Fix PI insurance before hitting advisers with another levy

The FPA is urging the Government to reconsider its plans for the scheme until the problems with professional indemnity insurance in advice are addressed. 

According to the FPA, the “first line of defence” in consumer compensation should be adequate and appropriate professional indemnity cover for licensed advisers. Despite this, there has been no action on the “chronic lack” of PI cover for advisers since the St John review in 2021. 

FPA CEO Dante De Gori explained: “Instead of targeting the faulty and misleading products in the market as well as fixing some of the underlying causes of most unpaid client compensation – inadequate professional indemnity insurance –  the Government is now piling the full cost of funding and administering a consumer compensation scheme on the financial planning profession and exposing millions of consumers by exempting faulty and misleading products.”

De Gori said the proposed design of the CSLR results in a transfer of responsibility from “the actual offenders within the product industry to financial planning practitioners as a group”. 

“This is a significant departure from the principle of consumer protection,” De Gori continued, “and should only be taken as a genuine last resort for providing compensation to consumers. A CSLR should not replace proper action by the regulator to hold parties responsible for their own misconduct or poor performance.”  

“Industry-wide compensation schemes can also worsen the moral hazard for the profession.
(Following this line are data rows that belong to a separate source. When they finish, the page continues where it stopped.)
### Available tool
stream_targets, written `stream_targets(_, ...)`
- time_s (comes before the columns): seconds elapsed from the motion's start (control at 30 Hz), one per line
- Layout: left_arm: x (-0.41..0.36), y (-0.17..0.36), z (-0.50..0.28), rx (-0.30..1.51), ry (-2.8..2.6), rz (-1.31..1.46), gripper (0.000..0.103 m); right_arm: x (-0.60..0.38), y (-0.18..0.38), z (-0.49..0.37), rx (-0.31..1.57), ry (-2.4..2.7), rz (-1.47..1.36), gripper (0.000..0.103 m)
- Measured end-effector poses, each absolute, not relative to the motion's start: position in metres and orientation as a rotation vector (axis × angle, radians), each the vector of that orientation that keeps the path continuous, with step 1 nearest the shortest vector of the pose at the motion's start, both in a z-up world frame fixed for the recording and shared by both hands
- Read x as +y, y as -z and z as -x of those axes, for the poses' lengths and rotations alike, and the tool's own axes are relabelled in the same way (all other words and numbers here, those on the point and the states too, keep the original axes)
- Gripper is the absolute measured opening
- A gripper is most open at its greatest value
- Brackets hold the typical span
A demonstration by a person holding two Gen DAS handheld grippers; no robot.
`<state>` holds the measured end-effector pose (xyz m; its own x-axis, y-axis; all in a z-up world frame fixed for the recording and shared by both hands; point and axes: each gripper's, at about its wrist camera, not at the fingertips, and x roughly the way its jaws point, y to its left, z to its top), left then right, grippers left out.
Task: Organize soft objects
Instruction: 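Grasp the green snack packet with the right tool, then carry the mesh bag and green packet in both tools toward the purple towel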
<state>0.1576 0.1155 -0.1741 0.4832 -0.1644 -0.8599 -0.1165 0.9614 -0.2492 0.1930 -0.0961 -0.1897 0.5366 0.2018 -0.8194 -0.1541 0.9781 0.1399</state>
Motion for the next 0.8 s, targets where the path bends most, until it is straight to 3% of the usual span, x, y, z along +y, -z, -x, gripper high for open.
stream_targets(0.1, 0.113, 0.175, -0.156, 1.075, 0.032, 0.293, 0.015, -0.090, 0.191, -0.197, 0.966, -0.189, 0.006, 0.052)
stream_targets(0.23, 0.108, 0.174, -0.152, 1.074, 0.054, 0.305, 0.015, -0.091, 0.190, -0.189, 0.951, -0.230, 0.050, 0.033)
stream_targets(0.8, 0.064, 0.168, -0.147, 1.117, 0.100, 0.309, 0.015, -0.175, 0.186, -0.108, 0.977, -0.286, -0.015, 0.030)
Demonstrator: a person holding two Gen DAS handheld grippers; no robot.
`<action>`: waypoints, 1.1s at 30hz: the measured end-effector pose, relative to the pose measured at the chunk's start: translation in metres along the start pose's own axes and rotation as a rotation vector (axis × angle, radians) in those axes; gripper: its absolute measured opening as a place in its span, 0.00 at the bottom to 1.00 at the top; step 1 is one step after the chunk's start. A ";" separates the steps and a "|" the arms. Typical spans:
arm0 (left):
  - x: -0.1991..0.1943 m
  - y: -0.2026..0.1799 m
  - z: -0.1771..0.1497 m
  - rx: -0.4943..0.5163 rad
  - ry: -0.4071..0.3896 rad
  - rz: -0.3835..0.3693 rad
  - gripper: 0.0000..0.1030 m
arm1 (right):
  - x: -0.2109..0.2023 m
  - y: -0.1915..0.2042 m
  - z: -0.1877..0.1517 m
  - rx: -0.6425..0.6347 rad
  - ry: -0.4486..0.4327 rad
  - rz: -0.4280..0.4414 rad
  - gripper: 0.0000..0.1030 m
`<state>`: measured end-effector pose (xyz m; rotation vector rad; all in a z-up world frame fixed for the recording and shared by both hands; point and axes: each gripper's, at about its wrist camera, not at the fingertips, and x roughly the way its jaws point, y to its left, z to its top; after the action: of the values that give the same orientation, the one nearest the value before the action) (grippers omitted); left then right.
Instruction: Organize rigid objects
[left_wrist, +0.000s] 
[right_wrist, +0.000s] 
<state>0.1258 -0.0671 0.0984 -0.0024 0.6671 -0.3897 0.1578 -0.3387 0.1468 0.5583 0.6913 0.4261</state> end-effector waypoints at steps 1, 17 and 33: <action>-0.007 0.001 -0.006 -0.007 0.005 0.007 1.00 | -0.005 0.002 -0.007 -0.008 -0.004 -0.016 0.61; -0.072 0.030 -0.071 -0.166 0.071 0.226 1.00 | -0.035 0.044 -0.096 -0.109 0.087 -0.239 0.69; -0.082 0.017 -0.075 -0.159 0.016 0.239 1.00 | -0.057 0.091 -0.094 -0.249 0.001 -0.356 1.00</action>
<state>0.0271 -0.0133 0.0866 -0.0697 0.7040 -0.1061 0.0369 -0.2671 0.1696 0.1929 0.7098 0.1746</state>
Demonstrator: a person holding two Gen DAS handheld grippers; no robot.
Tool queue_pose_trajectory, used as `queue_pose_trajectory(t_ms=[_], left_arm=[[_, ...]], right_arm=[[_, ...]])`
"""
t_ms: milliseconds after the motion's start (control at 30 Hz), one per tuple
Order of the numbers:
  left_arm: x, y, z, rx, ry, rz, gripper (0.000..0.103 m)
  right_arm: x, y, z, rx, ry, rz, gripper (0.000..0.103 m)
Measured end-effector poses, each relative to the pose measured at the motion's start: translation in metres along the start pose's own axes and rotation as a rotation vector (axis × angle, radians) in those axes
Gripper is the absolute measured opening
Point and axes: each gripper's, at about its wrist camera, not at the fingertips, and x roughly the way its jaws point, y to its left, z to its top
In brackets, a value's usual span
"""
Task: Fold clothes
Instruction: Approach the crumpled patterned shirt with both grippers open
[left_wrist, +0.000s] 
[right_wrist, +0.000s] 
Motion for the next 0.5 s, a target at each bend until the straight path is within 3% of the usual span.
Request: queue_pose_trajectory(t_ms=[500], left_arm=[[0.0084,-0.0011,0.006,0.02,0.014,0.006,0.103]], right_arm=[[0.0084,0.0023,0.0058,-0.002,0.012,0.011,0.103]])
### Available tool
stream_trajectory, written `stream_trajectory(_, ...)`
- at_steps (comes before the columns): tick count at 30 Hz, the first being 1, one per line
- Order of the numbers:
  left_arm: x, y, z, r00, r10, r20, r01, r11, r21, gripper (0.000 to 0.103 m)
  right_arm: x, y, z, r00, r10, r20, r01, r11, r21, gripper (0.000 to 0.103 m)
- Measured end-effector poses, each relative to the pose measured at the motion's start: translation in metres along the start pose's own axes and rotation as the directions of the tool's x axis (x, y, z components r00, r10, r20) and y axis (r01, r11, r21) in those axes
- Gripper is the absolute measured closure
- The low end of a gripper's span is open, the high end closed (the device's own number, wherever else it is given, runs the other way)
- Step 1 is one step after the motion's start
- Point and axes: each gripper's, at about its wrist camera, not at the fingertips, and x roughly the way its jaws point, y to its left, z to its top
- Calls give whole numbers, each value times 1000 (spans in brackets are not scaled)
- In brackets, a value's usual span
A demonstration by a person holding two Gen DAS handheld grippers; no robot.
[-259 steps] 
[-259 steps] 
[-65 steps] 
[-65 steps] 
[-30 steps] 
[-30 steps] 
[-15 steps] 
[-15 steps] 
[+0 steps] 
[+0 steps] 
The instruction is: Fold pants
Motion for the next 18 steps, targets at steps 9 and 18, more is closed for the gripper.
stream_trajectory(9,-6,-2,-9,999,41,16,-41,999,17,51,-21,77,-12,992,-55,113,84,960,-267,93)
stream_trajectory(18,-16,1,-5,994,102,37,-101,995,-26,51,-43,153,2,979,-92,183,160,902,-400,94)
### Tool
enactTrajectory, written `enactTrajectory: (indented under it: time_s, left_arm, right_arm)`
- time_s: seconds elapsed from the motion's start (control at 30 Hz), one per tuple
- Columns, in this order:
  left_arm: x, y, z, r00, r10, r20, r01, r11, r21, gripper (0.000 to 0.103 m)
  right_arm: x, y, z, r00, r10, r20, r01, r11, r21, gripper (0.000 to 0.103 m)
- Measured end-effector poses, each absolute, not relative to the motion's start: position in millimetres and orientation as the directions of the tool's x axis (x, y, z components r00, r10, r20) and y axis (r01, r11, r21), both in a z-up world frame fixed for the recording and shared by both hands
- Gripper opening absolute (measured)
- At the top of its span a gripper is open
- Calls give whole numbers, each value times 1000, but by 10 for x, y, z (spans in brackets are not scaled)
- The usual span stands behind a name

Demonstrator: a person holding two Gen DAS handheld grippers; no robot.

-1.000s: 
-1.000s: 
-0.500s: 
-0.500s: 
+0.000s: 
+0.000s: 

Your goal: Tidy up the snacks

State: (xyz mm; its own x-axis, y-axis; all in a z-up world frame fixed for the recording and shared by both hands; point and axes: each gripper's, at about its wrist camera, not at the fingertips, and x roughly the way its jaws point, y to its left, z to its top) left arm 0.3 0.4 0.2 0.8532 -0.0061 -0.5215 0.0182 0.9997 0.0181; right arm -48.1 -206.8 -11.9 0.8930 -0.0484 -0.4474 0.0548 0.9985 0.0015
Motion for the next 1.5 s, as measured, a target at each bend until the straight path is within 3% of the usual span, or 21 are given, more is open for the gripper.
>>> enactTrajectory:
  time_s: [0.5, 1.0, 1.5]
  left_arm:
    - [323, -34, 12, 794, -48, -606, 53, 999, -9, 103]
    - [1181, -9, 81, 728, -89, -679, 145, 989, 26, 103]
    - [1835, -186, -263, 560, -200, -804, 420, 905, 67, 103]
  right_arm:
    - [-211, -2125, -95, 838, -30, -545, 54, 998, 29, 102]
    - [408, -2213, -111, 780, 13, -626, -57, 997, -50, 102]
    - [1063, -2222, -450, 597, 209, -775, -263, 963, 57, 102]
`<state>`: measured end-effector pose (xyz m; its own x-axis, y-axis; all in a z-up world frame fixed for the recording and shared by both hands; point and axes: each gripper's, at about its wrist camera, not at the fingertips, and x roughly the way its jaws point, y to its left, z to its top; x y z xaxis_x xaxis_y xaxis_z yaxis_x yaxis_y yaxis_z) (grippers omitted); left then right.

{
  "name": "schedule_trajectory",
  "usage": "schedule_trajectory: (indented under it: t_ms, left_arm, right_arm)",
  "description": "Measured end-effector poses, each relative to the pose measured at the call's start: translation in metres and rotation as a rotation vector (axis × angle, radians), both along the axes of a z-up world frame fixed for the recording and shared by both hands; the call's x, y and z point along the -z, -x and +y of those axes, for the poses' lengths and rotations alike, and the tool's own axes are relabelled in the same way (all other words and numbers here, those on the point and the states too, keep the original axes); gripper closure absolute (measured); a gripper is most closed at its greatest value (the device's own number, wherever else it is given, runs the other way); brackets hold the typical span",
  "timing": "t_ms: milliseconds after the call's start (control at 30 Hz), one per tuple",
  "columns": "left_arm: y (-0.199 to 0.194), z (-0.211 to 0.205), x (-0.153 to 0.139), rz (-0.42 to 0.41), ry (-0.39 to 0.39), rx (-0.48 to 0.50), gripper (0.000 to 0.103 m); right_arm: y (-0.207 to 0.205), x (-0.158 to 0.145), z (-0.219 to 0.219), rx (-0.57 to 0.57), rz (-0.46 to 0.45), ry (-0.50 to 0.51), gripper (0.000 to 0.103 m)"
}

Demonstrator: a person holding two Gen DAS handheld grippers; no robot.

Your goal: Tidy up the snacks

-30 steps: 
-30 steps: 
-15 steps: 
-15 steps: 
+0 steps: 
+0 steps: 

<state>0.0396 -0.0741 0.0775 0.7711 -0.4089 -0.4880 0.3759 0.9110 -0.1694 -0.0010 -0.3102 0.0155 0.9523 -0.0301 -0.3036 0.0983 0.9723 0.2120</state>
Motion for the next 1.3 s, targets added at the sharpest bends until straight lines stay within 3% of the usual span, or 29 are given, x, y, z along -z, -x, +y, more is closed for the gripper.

If an unscrupulous or unlicensed persons wasn’t bothered to have proper insurance in place until now, the CSLR hardly provides an incentive for them to mend their ways.” 

De Gori’s comments follow on from the joint statement the FPA made with 14 other consumer groups and professional associations requesting that the Government expand the CSLR beyond its current scope, which notably excludes certain financial products such as managed investment schemes. 

These exclusions could have a material impact on the advice sector – both because advisers could end up on the hook for product failure complaints by default and because, as per the CSLR’s funding model, the industry will be paying substantially more in levies than the other products and services included in the scheme.